Top of MATERIAL PROVIDED

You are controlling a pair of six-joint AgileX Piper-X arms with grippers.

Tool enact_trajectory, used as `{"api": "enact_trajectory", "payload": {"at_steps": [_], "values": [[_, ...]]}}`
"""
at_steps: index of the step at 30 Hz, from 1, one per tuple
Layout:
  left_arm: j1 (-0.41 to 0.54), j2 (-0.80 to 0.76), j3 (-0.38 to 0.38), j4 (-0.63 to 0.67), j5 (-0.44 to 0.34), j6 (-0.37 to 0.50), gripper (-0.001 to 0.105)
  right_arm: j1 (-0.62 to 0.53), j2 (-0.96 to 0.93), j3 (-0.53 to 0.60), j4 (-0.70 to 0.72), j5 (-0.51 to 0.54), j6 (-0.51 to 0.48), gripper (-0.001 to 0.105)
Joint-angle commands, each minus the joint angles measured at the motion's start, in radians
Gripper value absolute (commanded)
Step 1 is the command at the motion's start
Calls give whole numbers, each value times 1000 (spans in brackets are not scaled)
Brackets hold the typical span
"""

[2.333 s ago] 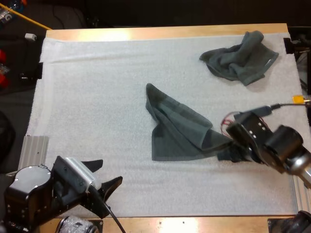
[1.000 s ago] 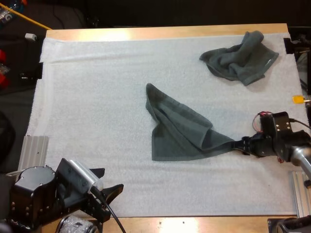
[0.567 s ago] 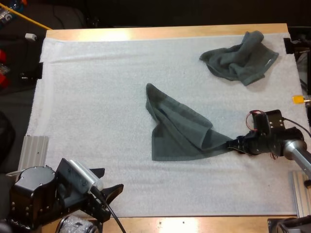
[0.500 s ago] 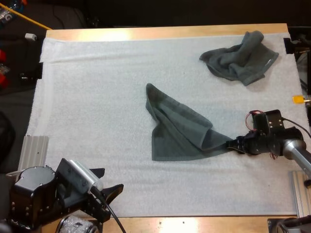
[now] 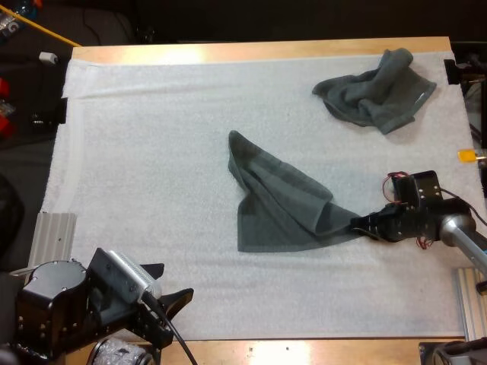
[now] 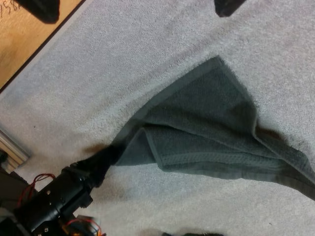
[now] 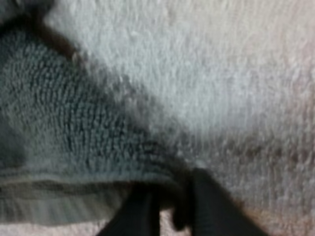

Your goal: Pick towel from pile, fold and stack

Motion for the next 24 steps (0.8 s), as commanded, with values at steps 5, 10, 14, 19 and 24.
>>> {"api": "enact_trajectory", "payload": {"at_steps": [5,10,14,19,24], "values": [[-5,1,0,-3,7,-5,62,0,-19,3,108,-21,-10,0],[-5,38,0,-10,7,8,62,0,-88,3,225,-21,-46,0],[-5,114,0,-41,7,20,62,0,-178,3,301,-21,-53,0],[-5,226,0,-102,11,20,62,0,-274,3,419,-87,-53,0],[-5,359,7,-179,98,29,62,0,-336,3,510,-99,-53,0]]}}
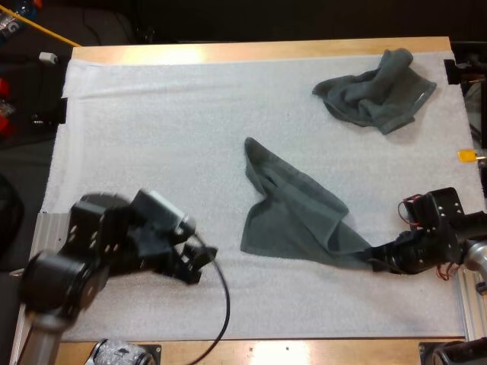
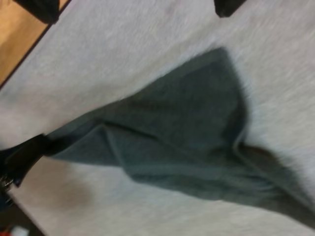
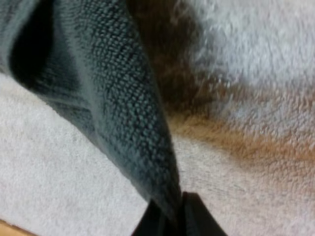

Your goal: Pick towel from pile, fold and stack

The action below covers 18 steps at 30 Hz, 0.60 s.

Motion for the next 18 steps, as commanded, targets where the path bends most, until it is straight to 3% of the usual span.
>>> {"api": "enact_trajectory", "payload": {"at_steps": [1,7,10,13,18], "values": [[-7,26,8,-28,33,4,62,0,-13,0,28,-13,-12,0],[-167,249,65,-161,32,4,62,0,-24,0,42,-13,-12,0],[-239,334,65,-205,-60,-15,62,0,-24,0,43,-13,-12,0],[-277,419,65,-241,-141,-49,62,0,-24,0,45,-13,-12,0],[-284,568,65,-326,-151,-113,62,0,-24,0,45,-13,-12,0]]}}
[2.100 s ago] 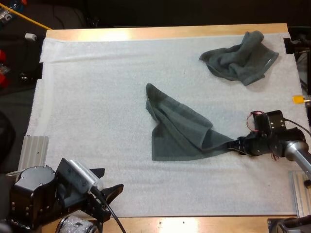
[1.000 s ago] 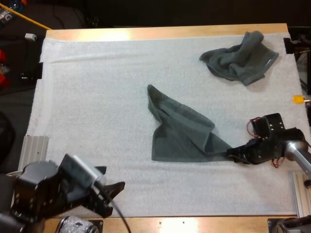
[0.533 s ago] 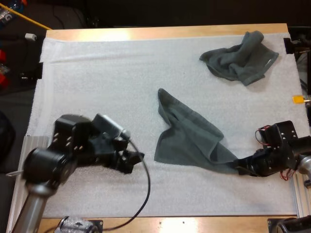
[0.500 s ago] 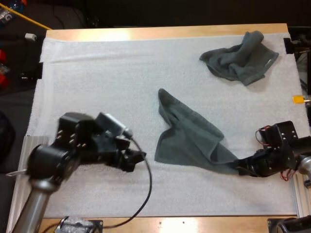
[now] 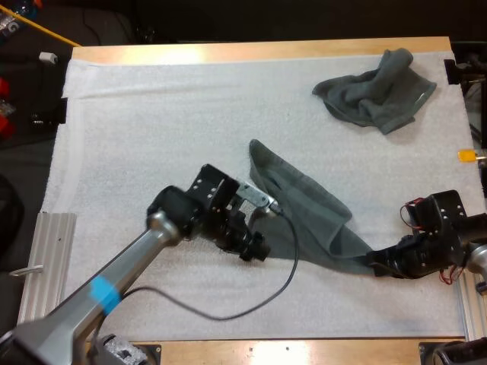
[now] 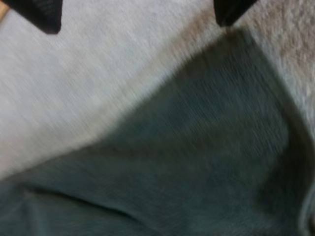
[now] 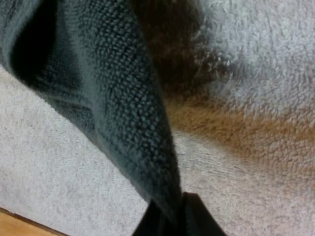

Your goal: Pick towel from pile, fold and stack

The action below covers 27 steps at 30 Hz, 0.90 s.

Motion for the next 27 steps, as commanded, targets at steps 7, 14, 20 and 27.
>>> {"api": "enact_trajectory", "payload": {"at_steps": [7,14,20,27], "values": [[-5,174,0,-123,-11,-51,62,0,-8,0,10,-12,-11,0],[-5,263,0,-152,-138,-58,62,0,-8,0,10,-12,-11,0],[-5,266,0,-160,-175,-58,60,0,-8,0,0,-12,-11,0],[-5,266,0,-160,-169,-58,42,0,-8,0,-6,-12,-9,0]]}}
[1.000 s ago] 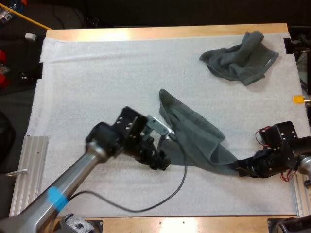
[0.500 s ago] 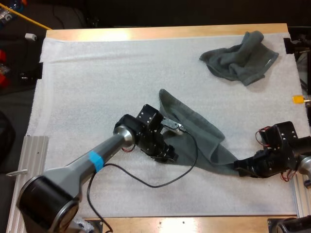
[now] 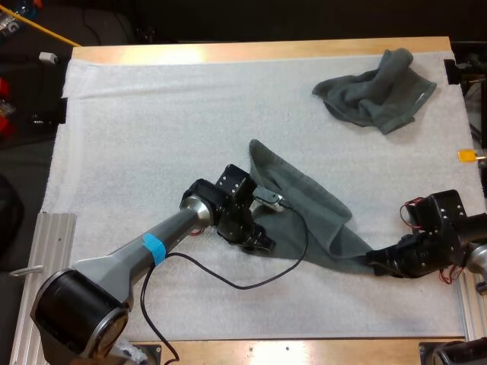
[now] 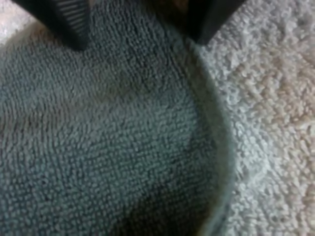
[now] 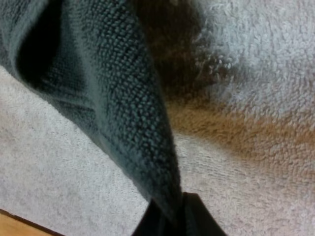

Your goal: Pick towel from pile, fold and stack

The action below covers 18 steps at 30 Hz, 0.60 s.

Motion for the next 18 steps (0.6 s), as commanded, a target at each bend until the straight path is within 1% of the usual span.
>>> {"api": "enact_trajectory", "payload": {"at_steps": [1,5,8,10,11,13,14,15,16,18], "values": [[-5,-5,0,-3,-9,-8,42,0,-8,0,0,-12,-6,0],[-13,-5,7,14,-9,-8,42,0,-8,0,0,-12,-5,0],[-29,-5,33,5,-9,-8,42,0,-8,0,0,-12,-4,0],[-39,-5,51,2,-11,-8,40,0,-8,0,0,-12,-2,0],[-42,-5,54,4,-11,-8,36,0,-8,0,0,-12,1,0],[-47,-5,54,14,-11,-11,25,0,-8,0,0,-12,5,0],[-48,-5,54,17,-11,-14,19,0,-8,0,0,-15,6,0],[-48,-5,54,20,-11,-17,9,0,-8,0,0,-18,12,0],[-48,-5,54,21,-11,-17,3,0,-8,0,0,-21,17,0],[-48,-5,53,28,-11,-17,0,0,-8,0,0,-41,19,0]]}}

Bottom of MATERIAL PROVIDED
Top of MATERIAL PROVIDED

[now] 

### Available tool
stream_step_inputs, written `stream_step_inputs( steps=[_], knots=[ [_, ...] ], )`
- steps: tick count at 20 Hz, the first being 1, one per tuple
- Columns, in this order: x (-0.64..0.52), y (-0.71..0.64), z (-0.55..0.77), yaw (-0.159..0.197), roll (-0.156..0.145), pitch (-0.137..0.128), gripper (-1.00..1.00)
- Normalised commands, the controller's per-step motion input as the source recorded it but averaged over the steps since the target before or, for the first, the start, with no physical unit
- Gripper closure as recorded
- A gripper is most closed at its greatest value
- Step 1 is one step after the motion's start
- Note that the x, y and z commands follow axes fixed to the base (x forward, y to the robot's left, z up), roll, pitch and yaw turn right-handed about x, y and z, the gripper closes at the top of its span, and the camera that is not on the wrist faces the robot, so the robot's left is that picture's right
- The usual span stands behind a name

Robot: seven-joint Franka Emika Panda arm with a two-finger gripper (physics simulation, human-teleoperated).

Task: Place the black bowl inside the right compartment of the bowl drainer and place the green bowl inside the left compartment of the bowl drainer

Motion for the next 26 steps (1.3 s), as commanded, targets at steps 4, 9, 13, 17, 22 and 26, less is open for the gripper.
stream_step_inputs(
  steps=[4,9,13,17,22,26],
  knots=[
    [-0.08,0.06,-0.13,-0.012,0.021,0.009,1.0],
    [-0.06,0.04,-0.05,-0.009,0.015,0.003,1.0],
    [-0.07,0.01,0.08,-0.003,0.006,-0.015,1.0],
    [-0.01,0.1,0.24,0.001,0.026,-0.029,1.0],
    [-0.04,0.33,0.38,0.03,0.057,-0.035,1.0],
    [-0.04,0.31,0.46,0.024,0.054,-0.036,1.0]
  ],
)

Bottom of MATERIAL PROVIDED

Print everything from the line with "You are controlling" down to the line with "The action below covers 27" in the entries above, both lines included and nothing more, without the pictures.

You are controlling a pair of six-joint AgileX Piper-X arms with grippers.

Tool enact_trajectory, used as `{"api": "enact_trajectory", "payload": {"at_steps": [_], "values": [[_, ...]]}}`
"""
at_steps: index of the step at 30 Hz, from 1, one per tuple
Layout:
  left_arm: j1 (-0.41 to 0.54), j2 (-0.80 to 0.76), j3 (-0.38 to 0.38), j4 (-0.63 to 0.67), j5 (-0.44 to 0.34), j6 (-0.37 to 0.50), gripper (-0.001 to 0.105)
  right_arm: j1 (-0.62 to 0.53), j2 (-0.96 to 0.93), j3 (-0.53 to 0.60), j4 (-0.70 to 0.72), j5 (-0.51 to 0.54), j6 (-0.51 to 0.48), gripper (-0.001 to 0.105)
Joint-angle commands, each minus the joint angles measured at the motion's start, in radians
Gripper value absolute (commanded)
Step 1 is the command at the motion's start
Calls give whole numbers, each value times 1000 (spans in brackets are not scaled)
Brackets hold the typical span
"""

[2.333 s ago] 
[1.000 s ago] 
[0.567 s ago] 
[0.500 s ago] 
[now] 
[now] 
[now] 

Your goal: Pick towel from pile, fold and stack

Motion for the next 24 steps (0.8 s), as commanded, with values at steps 5, 10, 14, 19 and 24.
>>> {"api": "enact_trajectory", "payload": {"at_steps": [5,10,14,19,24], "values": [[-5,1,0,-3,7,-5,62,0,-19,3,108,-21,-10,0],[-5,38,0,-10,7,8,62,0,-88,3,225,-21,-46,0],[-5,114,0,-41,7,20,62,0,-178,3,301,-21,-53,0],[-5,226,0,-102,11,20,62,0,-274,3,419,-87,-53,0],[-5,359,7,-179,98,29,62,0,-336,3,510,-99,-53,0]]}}

Your goal: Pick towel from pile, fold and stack

The action below covers 18 steps at 30 Hz, 0.60 s.

Motion for the next 18 steps, as commanded, targets where the path bends most, until it is straight to 3% of the usual span.
>>> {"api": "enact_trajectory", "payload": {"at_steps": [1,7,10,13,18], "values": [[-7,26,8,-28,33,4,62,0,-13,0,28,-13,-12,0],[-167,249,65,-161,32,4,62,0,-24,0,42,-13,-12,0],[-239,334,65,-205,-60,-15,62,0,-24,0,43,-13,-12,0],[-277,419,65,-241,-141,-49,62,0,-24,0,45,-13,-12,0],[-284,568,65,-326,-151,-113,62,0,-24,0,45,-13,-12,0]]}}
[2.100 s ago] 
[1.000 s ago] 
[0.533 s ago] 
[0.500 s ago] 
[now] 
[now] 
[now] 

Your goal: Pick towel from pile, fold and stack

The action below covers 27 steps at 30 Hz, 0.90 s.

This answer has been given in full.